(Instructions to follow): Images are to be left out; everything else in the records gets copied exactly.

(Data records):
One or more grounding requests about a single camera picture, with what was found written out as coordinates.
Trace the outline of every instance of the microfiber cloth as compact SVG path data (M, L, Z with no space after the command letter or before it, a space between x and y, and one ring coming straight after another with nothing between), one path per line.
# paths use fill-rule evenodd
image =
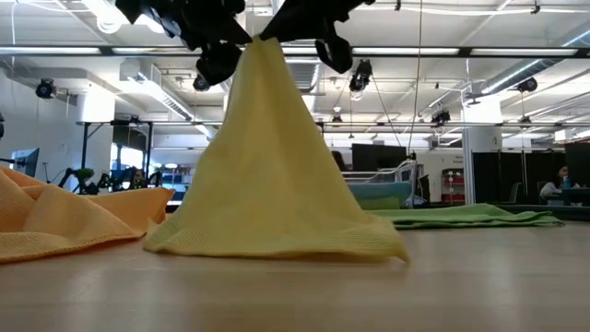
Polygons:
M376 210L399 230L476 227L563 226L550 212L512 214L488 204L415 210Z
M142 237L166 218L167 189L77 196L0 166L0 263Z
M277 40L254 39L240 59L223 126L193 185L145 249L178 255L397 256L387 219L363 212L338 170Z

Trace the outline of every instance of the ceiling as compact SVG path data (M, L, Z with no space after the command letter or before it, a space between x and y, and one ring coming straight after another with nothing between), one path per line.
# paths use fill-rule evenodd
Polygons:
M80 10L86 7L80 1L29 0L38 6L53 10L63 7ZM0 42L11 44L13 35L12 9L14 1L0 0ZM544 13L536 15L497 15L497 16L448 16L433 15L412 11L394 11L391 3L377 2L374 7L357 9L350 14L350 20L336 24L339 35L355 46L559 46L560 38L572 30L590 30L590 15L587 13ZM428 9L454 11L492 11L506 3L506 0L424 0ZM534 0L513 0L502 10L531 9ZM418 8L419 1L402 2L408 8ZM545 9L570 9L590 11L587 0L541 0ZM267 12L270 0L250 0L246 14L240 17L246 30L252 35L260 32L271 19ZM64 13L41 9L27 4L18 4L14 10L14 32L16 44L101 44L115 45L182 45L178 39L169 39L146 26L123 25L114 34L103 34L96 29L96 17L92 13ZM16 67L31 68L81 68L92 76L112 85L124 96L125 103L118 107L119 113L137 113L144 119L178 120L175 114L148 95L129 92L129 82L119 78L120 58L18 58ZM192 81L196 75L195 59L156 58L153 64L163 75L163 84L182 102L194 108L192 111L203 120L220 120L224 116L224 96L227 89L214 87L209 92L196 92ZM483 81L499 75L519 62L511 59L400 59L373 58L374 80L363 92L360 101L351 101L348 93L349 73L339 75L324 65L318 65L319 81L312 102L315 118L329 121L334 115L334 107L341 107L343 120L386 120L385 112L392 119L411 121L415 114L424 114L429 121L428 106L457 84L471 80ZM292 65L293 75L301 74L302 66ZM568 77L584 72L589 68L587 60L567 60L536 75L539 83L537 91L555 85ZM62 88L84 93L89 81L60 80ZM505 120L518 119L523 113L558 104L569 98L590 91L590 74L579 76L525 102L520 93L504 91L500 93L502 117ZM456 121L460 120L461 103L459 94L452 102L445 104ZM590 111L588 103L550 113L539 121L559 121ZM193 128L166 127L158 130L160 135L191 134Z

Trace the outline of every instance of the orange cloth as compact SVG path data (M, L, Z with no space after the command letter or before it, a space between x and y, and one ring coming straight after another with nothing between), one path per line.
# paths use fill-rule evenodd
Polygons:
M0 166L0 263L142 237L166 218L173 192L142 189L78 196Z

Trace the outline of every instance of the yellow towel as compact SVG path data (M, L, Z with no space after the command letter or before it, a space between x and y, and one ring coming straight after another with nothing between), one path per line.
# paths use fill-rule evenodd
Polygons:
M183 205L144 247L180 255L398 256L391 222L365 214L290 78L277 40L248 46L217 137Z
M0 263L138 239L150 220L165 219L171 196L167 189L77 196L0 166Z

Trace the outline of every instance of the wooden table surface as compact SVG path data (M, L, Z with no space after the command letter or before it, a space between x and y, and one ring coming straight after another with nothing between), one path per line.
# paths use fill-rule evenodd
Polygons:
M140 243L0 266L0 331L590 331L590 223L403 237L410 266Z

(Output for this task):
One or more grounding requests about a single camera picture, with what was found written out as coordinates.
Trace the outline of every instance of the microfiber cloth as compact SVG path data (M, L, Z with no space after the command letter or before it, a space between x and y, and one ring coming straight after another with nothing between), one path per line.
# paths use fill-rule evenodd
image =
Polygons:
M376 210L399 230L476 227L563 226L550 212L512 214L488 204L415 210Z
M142 237L166 218L167 189L77 196L0 166L0 263Z
M277 40L254 39L240 59L223 126L193 185L145 249L178 255L397 256L387 219L363 212L338 170Z

Trace the outline of every instance of the ceiling as compact SVG path data (M, L, Z with no space after the command letter or before it, a space between x and y, and one ring coming straight after another with nothing between), one path per line.
# paths use fill-rule evenodd
Polygons:
M80 10L86 7L80 1L29 0L38 6L53 10L63 7ZM0 42L11 44L13 35L12 9L14 1L0 0ZM544 13L536 15L497 15L497 16L448 16L433 15L412 11L394 11L391 3L377 2L374 7L357 9L350 14L350 20L336 24L339 35L355 46L559 46L560 38L572 30L590 30L590 15L587 13ZM428 9L454 11L492 11L506 3L506 0L424 0ZM534 0L513 0L502 10L531 9ZM418 8L419 1L402 2L408 8ZM545 9L570 9L590 11L587 0L541 0ZM267 12L270 0L250 0L246 14L240 17L246 30L252 35L260 32L271 19ZM64 13L41 9L27 4L18 4L14 10L14 32L16 44L101 44L115 45L182 45L178 39L169 39L146 26L123 25L114 34L103 34L96 29L96 17L92 13ZM16 67L31 68L81 68L92 76L112 85L124 96L125 103L118 107L119 113L137 113L144 119L178 120L175 114L148 95L129 92L129 82L119 78L120 58L18 58ZM192 81L196 75L195 59L156 58L153 64L163 75L163 84L182 102L194 108L192 111L203 120L220 120L224 116L224 96L227 89L214 87L209 92L196 92ZM483 81L499 75L519 62L511 59L400 59L373 58L374 80L363 92L360 101L351 101L348 93L349 73L339 75L324 65L318 65L319 81L312 102L315 118L329 121L334 115L334 107L341 107L343 120L386 120L385 112L392 119L411 121L415 114L424 114L429 121L428 106L457 84L471 80ZM292 65L293 75L301 74L302 66ZM568 77L584 72L589 68L587 60L567 60L536 75L539 83L537 91L555 85ZM62 88L84 93L89 81L60 80ZM505 120L518 119L523 113L558 104L569 98L590 91L590 74L579 76L525 102L520 93L504 91L500 93L502 117ZM456 121L460 120L461 103L459 94L452 102L445 104ZM590 111L588 103L550 113L539 121L559 121ZM193 128L166 127L158 130L160 135L191 134Z

Trace the outline of every instance of the orange cloth as compact SVG path data (M, L, Z with no space after the command letter or before it, a space between x and y, and one ring coming straight after another with nothing between), one path per line.
# paths use fill-rule evenodd
Polygons:
M0 166L0 263L142 237L166 218L173 192L142 189L78 196Z

Trace the outline of every instance of the yellow towel as compact SVG path data (M, L, Z with no space after the command letter or before it, a space between x and y, and one ring coming straight after another with nothing between), one path per line.
# paths use fill-rule evenodd
Polygons:
M183 205L144 247L180 255L398 256L391 222L365 214L290 78L277 40L248 46L217 137Z
M0 263L138 239L150 220L165 219L171 196L167 189L77 196L0 166Z

Trace the outline of every instance of the wooden table surface as compact SVG path data (M, L, Z with no space after the command letter or before it, a space between x and y, and one ring coming straight after another with nothing between), one path per line.
# paths use fill-rule evenodd
Polygons:
M140 243L0 266L0 331L590 331L590 223L403 237L410 266Z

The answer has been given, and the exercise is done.